Waktu itu saya tidak bisa membayangkan konsekuensinya. Saya tidak bisa membayangkan betapa besar beban dan malu yang harus ditanggungnya.
Namun saya salut. Meskipun di saat-saat terakhir, ia masih bisa memutuskan pilihan mana yang terbaik untuknya. Meneruskan pernikahan? atau tidak meneruskan pernikahan?
Dan tidak meneruskan pernikahan adalah keputusannya.
Tidak apa-apa.
Beberapa orang dengan hati kerdil memang menggosipkannya di belakang. Mengata-ngatai ia gila, nggak beres atau semacamnya.
Tapi seberapa kusut masai, orang mencela, semua berantakan dan dia harus menanggung malu, toh setelah beberapa waktu ia mengaku lega dengan pembatalan itu.
Tahun berlalu.
Saat ini, ia telah menikah dengan wanita yang lain, dikaruniai dua anak, ia tak langsing lagi, dan perutnya membuncit – layaknya seorang pria menikah yang bahagia. 🙂
Saya ingat Pak Mario Teguh yang pernah mengatakan
“do what’s good for you; or you are not good for anyone”

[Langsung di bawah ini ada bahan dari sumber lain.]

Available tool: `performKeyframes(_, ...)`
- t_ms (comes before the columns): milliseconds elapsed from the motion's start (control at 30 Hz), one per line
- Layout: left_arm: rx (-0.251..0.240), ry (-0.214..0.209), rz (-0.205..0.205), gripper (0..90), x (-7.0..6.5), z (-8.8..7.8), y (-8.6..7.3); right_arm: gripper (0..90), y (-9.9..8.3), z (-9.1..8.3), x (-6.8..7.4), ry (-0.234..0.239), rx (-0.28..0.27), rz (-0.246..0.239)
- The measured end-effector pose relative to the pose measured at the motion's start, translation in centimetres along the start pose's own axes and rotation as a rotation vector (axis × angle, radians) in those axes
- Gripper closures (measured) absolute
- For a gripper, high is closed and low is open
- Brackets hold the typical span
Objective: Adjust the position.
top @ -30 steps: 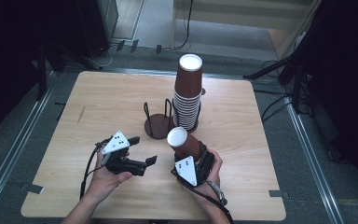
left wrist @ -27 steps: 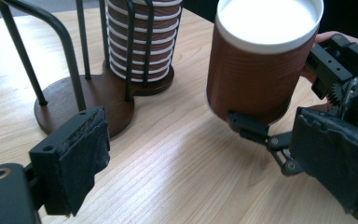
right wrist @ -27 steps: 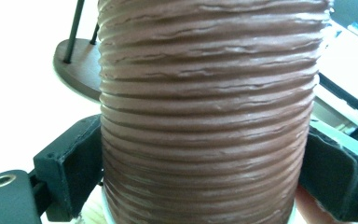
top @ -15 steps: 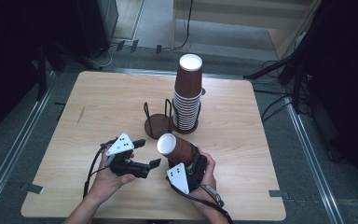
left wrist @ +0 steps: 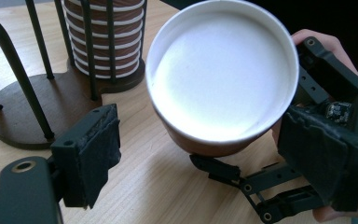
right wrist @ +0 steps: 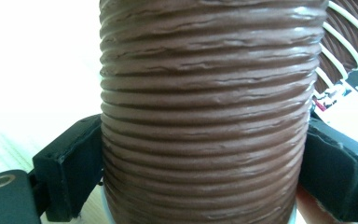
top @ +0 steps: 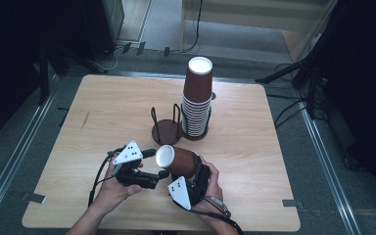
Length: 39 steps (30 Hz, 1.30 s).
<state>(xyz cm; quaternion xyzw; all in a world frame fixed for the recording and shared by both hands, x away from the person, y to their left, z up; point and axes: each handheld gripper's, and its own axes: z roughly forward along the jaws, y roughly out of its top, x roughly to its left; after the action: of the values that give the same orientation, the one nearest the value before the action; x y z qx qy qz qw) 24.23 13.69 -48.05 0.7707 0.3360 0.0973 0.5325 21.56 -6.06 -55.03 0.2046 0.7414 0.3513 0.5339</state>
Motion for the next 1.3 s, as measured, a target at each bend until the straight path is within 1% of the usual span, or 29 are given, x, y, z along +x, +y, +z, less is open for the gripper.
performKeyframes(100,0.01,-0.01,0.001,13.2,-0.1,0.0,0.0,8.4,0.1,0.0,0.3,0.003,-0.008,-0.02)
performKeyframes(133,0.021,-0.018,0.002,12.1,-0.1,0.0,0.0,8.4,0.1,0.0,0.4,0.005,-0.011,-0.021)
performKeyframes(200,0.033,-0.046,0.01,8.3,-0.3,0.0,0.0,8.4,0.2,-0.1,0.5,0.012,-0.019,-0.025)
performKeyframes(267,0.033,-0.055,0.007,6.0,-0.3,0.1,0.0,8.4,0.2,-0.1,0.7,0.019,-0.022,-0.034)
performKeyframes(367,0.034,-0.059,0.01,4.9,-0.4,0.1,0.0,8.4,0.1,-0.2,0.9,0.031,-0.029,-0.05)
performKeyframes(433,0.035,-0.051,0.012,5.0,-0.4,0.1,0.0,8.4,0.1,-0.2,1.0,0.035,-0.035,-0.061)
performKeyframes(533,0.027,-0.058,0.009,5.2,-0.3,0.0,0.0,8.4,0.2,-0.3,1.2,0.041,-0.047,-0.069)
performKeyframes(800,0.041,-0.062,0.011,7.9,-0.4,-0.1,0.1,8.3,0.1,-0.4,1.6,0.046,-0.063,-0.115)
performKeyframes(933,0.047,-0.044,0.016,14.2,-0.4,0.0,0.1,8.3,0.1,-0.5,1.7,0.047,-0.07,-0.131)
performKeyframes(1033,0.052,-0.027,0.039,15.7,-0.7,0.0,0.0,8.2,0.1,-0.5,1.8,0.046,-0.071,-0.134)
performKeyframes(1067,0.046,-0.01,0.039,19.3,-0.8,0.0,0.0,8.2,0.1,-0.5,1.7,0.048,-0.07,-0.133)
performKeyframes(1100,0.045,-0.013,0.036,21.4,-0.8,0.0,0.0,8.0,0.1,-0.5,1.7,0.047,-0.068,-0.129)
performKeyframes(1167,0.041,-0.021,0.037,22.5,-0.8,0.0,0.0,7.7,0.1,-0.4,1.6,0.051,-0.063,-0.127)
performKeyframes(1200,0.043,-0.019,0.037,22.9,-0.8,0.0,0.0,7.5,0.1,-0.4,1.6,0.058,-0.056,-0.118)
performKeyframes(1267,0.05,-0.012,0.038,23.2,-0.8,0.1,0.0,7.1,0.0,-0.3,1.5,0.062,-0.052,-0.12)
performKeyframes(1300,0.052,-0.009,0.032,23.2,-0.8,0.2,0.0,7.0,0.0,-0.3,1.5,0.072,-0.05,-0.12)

Kurang lebih saya mengartikannya begini.
Bahwa jika kita ingin membahagiakan orang lain, entah itu orang tua atau suami atau keluarga, kita harus membahagiakan diri kita sendiri dahulu. Atau bila memungkinkan pilihlah win-win solution; but NEVER zero sum game.
Don’t be such a naif person yang mau berkorban tanpa pikir panjang.
Kalau orang tua saya bahagia maka saya bahagia, kalau suami saya bahagia maka saya bahagia, kalau kucing saya bahagia maka saya bahagia.. hey you are a person! Your happiness do not depend on others!
So, kewajiban yang pertama itu adalah membahagiakan diri kita sendiri dahulu, memberi dampak positif terhadap diri sendiri dulu, baru dampak positif ini dapat menyebar ke orang lain.
Silahkan kalau mau dibilang egois.
Namun jika kita memilih hanya berdasarkan apa yang orang lain mau, atau berkorban demi sesuatu yang lain namun kita tidak bahagia, dampak negatifnya juga menyebar ke orang lain, lho.
Lalu bagaimana kita bisa yakin bahwa pilihan kita bisa mendatangkan akibat yang baik?
Mintalah bantuan Allah melalui Istikharah; agar hati dicondongkan pada satu pilihan yang baik. Bukankah Ia Maha pembolak-balik hati?
Kenapa membolak-balik hati dan bukan logika?
Mungkin karena logika acap kali terlalu banyak pertimbangan. Baik-buruk; untung-rugi; enak-pahit. Saking banyaknya terkadang ambigu tercipta; sehingga antara mana pilihan yang (berakibat) baik atau mana pilihan yang (berakibat) buruk menjadi blur dan tak jelas lagi.
Yang mengerikan bahkan memilih pilihan yang tampaknya baik, namun konsekuensinya buruk.
Namun HATI HANYA mengambil pilihan yang membuat pemiliknya bahagia.
Kalau orang bilang tanyalah pada hatimu karena ia tidak akan bohong, saya yakin bahwa inilah maksudnya.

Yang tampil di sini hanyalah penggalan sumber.